Your objective: Would you transcribe each entry exactly as it stands, omitting the pictures?

"""

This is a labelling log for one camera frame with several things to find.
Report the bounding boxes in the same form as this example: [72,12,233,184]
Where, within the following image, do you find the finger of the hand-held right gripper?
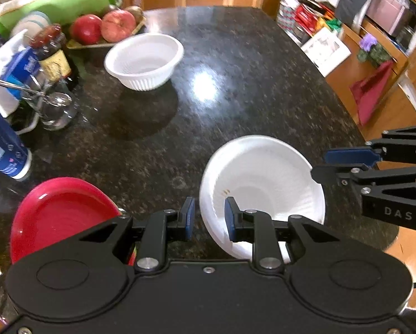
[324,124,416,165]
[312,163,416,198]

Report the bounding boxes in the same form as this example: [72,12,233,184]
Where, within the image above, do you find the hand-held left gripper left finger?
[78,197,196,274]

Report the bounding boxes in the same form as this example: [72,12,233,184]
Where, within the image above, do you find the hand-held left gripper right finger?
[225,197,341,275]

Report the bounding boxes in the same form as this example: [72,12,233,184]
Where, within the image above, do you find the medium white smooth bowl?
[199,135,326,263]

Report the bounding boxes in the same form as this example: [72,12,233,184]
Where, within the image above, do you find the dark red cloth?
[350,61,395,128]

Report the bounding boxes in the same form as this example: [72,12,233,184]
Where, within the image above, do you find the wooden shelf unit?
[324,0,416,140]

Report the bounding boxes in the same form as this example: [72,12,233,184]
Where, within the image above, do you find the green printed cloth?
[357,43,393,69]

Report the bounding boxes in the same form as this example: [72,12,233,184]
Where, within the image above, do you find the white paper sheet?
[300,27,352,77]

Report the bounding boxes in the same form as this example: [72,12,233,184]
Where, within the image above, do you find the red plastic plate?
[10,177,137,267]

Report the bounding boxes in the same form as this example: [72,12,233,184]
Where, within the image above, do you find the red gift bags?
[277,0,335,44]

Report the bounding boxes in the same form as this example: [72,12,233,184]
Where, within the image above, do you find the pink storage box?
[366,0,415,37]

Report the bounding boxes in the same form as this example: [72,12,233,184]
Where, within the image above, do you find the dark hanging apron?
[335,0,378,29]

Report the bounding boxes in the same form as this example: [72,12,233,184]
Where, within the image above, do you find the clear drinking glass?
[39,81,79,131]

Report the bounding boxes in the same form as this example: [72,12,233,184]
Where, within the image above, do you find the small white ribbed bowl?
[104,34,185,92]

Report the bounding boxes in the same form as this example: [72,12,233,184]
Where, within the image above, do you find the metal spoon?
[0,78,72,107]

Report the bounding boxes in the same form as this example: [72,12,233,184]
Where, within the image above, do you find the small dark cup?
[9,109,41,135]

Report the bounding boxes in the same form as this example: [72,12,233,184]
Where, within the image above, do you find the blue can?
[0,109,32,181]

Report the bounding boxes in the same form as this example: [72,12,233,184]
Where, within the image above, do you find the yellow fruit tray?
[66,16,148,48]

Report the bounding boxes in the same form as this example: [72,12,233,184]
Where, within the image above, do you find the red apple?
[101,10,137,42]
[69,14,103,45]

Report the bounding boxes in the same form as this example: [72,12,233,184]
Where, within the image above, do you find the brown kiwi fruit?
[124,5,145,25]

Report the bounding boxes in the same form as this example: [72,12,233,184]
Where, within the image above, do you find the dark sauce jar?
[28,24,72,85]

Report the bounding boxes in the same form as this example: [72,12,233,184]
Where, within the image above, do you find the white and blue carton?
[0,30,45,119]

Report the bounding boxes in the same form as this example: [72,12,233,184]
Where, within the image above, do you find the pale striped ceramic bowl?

"""

Written reply:
This is a labelling log for one camera frame with several things to find.
Report the bounding boxes in the same form as this example: [72,12,233,184]
Where, within the following image, do you find the finger of the hand-held right gripper?
[324,124,416,165]
[312,163,416,198]

Report the bounding boxes in the same form as this example: [72,12,233,184]
Where, within the image above, do you find the hand-held left gripper left finger?
[78,197,196,274]

Report the bounding boxes in the same form as this example: [72,12,233,184]
Where, within the image above, do you find the hand-held left gripper right finger?
[225,197,341,275]

Report the bounding boxes in the same form as this example: [72,12,233,184]
Where, within the image above, do you find the medium white smooth bowl?
[199,135,326,263]

Report the bounding boxes in the same form as this example: [72,12,233,184]
Where, within the image above, do you find the dark red cloth?
[350,61,395,128]

Report the bounding boxes in the same form as this example: [72,12,233,184]
Where, within the image above, do you find the wooden shelf unit?
[324,0,416,140]

Report the bounding boxes in the same form as this example: [72,12,233,184]
Where, within the image above, do you find the green printed cloth?
[357,43,393,69]

Report the bounding boxes in the same form as this example: [72,12,233,184]
Where, within the image above, do you find the white paper sheet?
[300,27,352,77]

Report the bounding boxes in the same form as this example: [72,12,233,184]
Where, within the image above, do you find the red plastic plate?
[10,177,137,267]

Report the bounding boxes in the same form as this example: [72,12,233,184]
Where, within the image above, do you find the red gift bags?
[277,0,335,44]

Report the bounding boxes in the same form as this example: [72,12,233,184]
Where, within the image above, do you find the pink storage box?
[366,0,415,37]

Report the bounding boxes in the same form as this example: [72,12,233,184]
Where, within the image above, do you find the dark hanging apron?
[335,0,378,29]

Report the bounding boxes in the same form as this example: [72,12,233,184]
Where, within the image above, do you find the clear drinking glass?
[39,81,79,131]

Report the bounding boxes in the same form as this example: [72,12,233,184]
Where, within the image above, do you find the small white ribbed bowl?
[104,34,185,92]

Report the bounding boxes in the same form as this example: [72,12,233,184]
Where, within the image above, do you find the metal spoon?
[0,78,72,107]

Report the bounding boxes in the same form as this example: [72,12,233,184]
Where, within the image above, do you find the small dark cup?
[9,109,41,135]

Report the bounding boxes in the same form as this example: [72,12,233,184]
Where, within the image above, do you find the blue can?
[0,109,32,181]

Report the bounding boxes in the same form as this example: [72,12,233,184]
Where, within the image above, do you find the yellow fruit tray?
[66,16,148,48]

Report the bounding boxes in the same form as this example: [72,12,233,184]
Where, within the image above, do you find the red apple?
[101,10,137,42]
[69,14,103,45]

Report the bounding boxes in the same form as this example: [72,12,233,184]
Where, within the image above, do you find the brown kiwi fruit?
[124,5,145,25]

Report the bounding boxes in the same form as this example: [72,12,233,184]
Where, within the image above, do you find the dark sauce jar?
[28,24,72,85]

Report the bounding boxes in the same form as this example: [72,12,233,184]
Where, within the image above, do you find the white and blue carton?
[0,30,45,119]

Report the bounding boxes in the same form as this example: [72,12,233,184]
Where, within the image above, do you find the pale striped ceramic bowl?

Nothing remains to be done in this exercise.